I spotted a Schwab and pulled in. Optimistic to the core, I said, cheerfully, "I think my new used tires need balanced." The girl questioned how the car felt and told me "that doesn't sound like a balance problem. We'll switch them side to side. Maybe that will help."

But then, later, after I'd eaten a bag of free popcorn, the technician came in from the bay, looking stern, like a doctor about tell me I have cancer or am just really too fat for my own good. Something like that.

He says, "There are a couple of things...." Went down hill from there. He showed me the right rear tire, bald in the middle and bulging. It was lumpy and showed it when he spun the tire. Uneven, like a pot holed road, from the underside. He said the air pushes at the weak spots, bulging them out like that. And the tread is seperated. In short, blow out material!

I asked if they could get a couple that size, the 195's. 185's are standard to it. He said they don't carry that size and he didn't know where I might get them.
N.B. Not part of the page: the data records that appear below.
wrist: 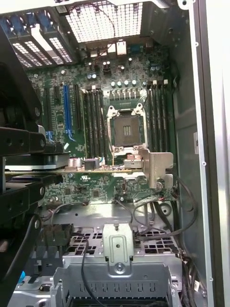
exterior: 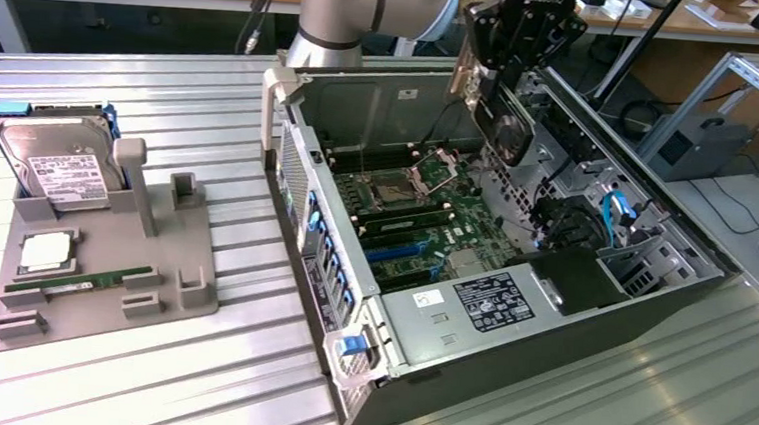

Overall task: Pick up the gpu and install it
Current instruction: 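Pick up the gpu and move the gpu toward the slot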

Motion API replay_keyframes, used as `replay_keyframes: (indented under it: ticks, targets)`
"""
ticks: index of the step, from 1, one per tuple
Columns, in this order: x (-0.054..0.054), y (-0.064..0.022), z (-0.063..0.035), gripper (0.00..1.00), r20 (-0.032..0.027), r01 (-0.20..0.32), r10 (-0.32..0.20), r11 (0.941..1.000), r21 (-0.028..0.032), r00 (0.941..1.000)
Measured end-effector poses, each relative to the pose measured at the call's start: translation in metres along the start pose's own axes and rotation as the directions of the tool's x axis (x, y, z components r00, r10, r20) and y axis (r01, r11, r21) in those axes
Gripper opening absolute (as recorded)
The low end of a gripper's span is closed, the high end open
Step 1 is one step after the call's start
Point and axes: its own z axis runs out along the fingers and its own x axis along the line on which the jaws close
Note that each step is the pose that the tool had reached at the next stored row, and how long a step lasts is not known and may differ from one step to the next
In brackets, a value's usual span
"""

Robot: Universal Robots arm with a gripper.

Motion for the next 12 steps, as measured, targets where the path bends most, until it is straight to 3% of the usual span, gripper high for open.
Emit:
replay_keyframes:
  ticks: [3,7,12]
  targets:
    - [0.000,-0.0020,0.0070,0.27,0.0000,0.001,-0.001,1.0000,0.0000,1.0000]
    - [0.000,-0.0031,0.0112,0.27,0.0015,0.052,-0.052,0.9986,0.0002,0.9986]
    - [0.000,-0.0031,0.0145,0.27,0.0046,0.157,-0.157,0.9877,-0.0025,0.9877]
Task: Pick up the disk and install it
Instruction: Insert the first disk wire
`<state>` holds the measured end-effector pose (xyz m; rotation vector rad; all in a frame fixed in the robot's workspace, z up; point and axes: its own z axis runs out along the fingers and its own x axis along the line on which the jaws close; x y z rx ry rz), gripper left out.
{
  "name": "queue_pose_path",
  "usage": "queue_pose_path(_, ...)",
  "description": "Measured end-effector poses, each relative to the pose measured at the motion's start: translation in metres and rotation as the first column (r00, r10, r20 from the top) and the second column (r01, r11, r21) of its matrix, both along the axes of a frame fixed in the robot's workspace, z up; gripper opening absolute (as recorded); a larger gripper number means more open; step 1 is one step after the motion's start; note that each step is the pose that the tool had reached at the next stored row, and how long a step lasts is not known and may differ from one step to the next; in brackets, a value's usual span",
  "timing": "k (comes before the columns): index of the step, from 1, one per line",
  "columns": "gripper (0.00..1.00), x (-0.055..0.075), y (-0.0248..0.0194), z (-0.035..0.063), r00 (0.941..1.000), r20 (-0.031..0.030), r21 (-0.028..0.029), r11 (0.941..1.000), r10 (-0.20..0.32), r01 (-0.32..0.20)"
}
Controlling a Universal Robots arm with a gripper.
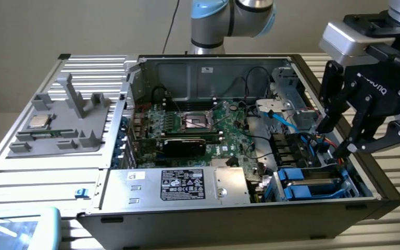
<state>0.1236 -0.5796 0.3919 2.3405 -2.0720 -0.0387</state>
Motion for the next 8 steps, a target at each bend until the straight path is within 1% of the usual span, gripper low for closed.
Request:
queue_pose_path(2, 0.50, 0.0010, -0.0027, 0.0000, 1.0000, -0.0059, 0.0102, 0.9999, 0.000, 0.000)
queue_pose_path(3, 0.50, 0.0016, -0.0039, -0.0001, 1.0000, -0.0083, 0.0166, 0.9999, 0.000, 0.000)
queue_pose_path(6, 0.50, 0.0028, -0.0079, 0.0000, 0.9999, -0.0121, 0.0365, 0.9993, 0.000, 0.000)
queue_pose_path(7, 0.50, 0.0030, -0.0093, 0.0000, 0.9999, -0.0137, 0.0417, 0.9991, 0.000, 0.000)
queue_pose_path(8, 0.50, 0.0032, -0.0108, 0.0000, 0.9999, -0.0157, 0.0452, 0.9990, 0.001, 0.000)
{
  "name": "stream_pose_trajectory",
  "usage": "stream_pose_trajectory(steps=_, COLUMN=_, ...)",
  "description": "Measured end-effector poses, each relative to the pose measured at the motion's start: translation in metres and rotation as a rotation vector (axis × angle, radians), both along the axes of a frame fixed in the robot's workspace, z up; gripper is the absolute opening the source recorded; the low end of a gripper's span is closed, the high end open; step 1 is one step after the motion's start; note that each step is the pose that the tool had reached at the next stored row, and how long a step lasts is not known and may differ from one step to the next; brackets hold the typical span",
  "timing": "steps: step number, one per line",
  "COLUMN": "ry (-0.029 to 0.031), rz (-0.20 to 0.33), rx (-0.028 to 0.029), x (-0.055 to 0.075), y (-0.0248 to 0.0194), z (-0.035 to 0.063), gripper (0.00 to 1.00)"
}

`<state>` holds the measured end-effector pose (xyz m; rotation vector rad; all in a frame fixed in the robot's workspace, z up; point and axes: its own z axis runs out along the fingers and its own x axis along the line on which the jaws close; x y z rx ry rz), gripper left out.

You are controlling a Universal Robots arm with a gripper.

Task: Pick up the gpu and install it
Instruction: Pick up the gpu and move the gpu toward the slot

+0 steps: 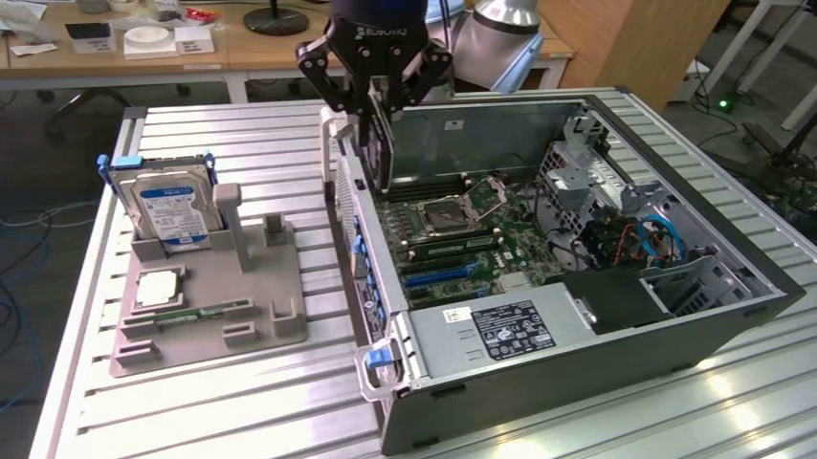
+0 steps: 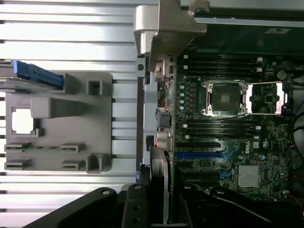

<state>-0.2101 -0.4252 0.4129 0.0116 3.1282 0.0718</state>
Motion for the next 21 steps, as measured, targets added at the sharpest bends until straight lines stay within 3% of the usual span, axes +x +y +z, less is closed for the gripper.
stream_pose_trajectory(steps=21, ry=0.0000, rz=0.000, rx=0.0000, x=0.025, y=0.0000, z=0.0000, gripper=0.28)
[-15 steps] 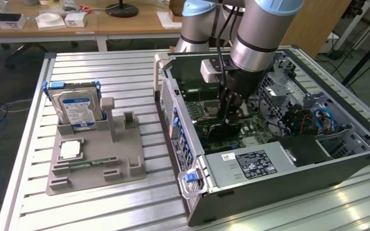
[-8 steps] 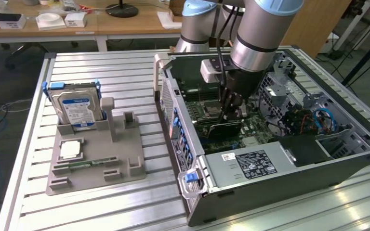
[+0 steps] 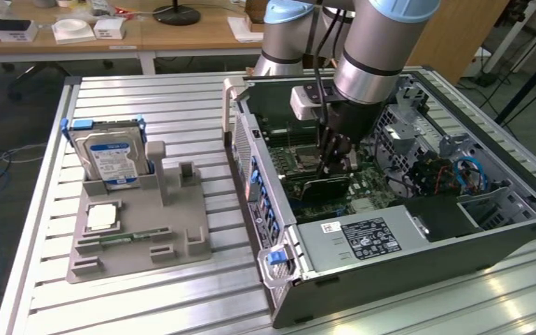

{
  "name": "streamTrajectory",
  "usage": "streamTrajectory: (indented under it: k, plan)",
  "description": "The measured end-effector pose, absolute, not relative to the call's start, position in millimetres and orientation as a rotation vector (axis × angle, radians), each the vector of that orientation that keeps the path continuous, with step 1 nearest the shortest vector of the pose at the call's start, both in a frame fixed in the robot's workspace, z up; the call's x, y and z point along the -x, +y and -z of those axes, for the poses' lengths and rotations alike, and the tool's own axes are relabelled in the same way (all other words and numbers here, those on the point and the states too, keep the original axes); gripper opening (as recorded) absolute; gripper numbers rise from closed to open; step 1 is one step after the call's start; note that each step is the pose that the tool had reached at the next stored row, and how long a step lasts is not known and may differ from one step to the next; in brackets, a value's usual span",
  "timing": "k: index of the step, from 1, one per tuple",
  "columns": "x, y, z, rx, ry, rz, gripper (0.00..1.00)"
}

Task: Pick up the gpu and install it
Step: 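Press down on the gpu until it lock into place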

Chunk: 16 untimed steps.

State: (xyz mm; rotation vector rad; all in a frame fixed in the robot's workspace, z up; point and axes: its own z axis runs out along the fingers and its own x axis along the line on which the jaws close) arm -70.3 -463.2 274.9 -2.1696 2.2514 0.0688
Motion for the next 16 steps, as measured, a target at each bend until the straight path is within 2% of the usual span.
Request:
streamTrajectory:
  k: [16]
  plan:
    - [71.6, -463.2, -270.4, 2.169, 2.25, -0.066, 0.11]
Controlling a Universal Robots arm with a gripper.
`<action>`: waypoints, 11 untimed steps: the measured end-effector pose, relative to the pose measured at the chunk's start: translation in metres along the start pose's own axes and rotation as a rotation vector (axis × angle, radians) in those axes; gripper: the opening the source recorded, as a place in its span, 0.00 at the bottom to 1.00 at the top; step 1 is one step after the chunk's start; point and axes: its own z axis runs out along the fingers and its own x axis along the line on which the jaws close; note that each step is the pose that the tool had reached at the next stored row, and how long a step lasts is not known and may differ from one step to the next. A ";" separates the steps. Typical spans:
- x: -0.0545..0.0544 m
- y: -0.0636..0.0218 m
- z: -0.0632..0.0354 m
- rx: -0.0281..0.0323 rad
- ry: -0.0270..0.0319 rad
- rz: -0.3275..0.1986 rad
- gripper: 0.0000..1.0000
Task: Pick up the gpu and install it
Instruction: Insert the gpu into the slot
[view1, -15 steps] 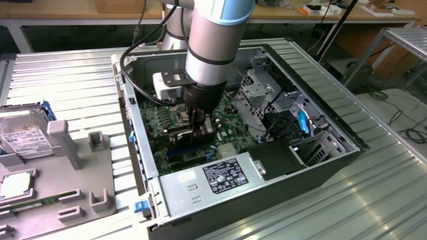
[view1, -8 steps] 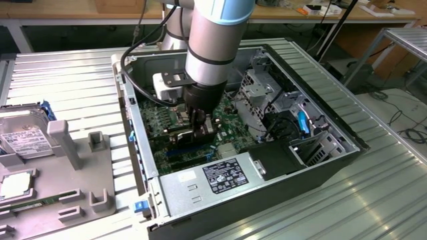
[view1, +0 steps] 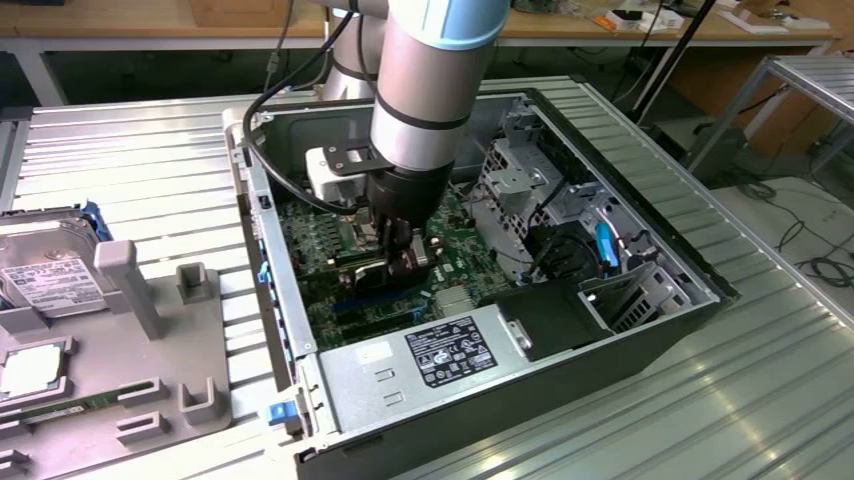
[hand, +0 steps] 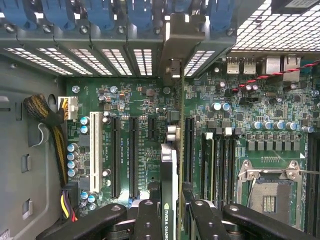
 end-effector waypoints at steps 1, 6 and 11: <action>0.000 0.0001 0.0001 0.0001 0.0002 0.000 0.27; 0.000 0.0004 0.0009 0.0004 0.0000 0.000 0.27; 0.000 0.0004 0.0019 0.0005 0.0001 0.000 0.27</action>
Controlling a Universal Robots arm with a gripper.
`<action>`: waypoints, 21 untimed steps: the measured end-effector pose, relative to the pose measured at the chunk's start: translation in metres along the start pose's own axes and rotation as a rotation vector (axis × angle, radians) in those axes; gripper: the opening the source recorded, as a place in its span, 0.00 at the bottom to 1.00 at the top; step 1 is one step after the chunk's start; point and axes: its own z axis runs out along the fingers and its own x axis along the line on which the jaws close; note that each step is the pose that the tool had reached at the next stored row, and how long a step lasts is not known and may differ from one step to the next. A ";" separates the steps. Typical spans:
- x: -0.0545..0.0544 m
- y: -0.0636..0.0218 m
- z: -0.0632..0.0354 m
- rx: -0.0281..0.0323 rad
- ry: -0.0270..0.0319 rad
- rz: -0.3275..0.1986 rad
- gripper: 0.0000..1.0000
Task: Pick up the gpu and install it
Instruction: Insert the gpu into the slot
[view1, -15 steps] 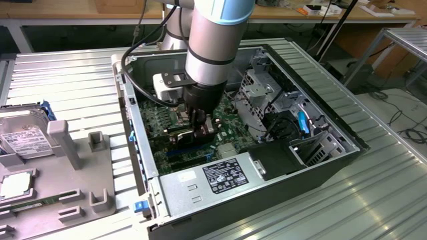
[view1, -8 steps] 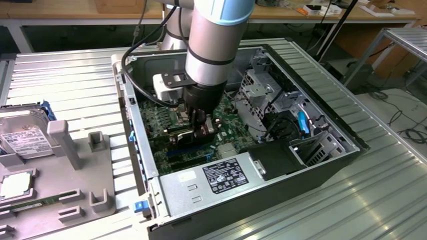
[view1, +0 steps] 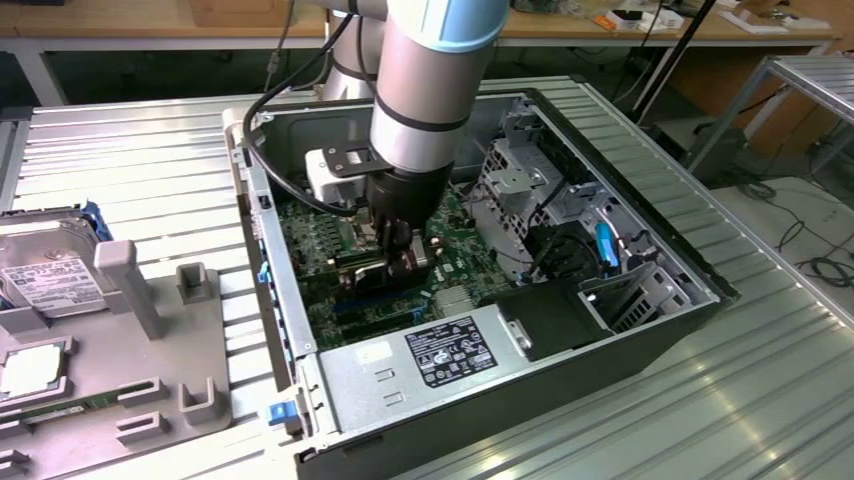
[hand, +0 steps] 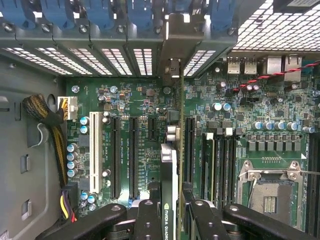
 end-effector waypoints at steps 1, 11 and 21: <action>0.000 0.0000 0.0005 0.0000 0.0001 0.000 0.27; 0.000 -0.0001 0.0026 0.0002 -0.0001 0.000 0.40; 0.000 0.0007 -0.0234 0.0005 -0.0004 0.000 0.58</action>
I'm feeling a little over heated at this point, a little worried. I had no phone. That tire was unsafe to drive on. What if nobody close by had the tires?

Schwab was no help with what I could do at this point. I think they saw a very ratty old stinky car with 200k miles, mismatched brand bad tires and me, and wanted no part of that scene.

So I limped out of there and pulled into the next tire store I saw--Firestone. Now they wanted business, even mine. They called around and found four 185's, at another store. They did not have two 195's which would have made things cheaper on me. I settled for the four brand new 185's, the standard size the car's supposed to wear anyhow.

I didn't want to drive with 185's on the rear and 195's up front. I draw my lines.

So, that's the story. I'm decked out four around now. All four the same brand, same tread, same age. Now that's something I'm not used to. I'm in debt. I won't blow out on a lonely road though with 15 cats in my car. I'd say that's a happy enough ending.

The five cats got fixed. I brought back two of the tires, the two from the front, to avoid the tire recycle fee at least on two. Always the penny pincher.

I'll give them back to the dead at the morgue. If my friend can use them, that is. I don't want him to have to pay to recycle them himself, after pulling them for me like he did.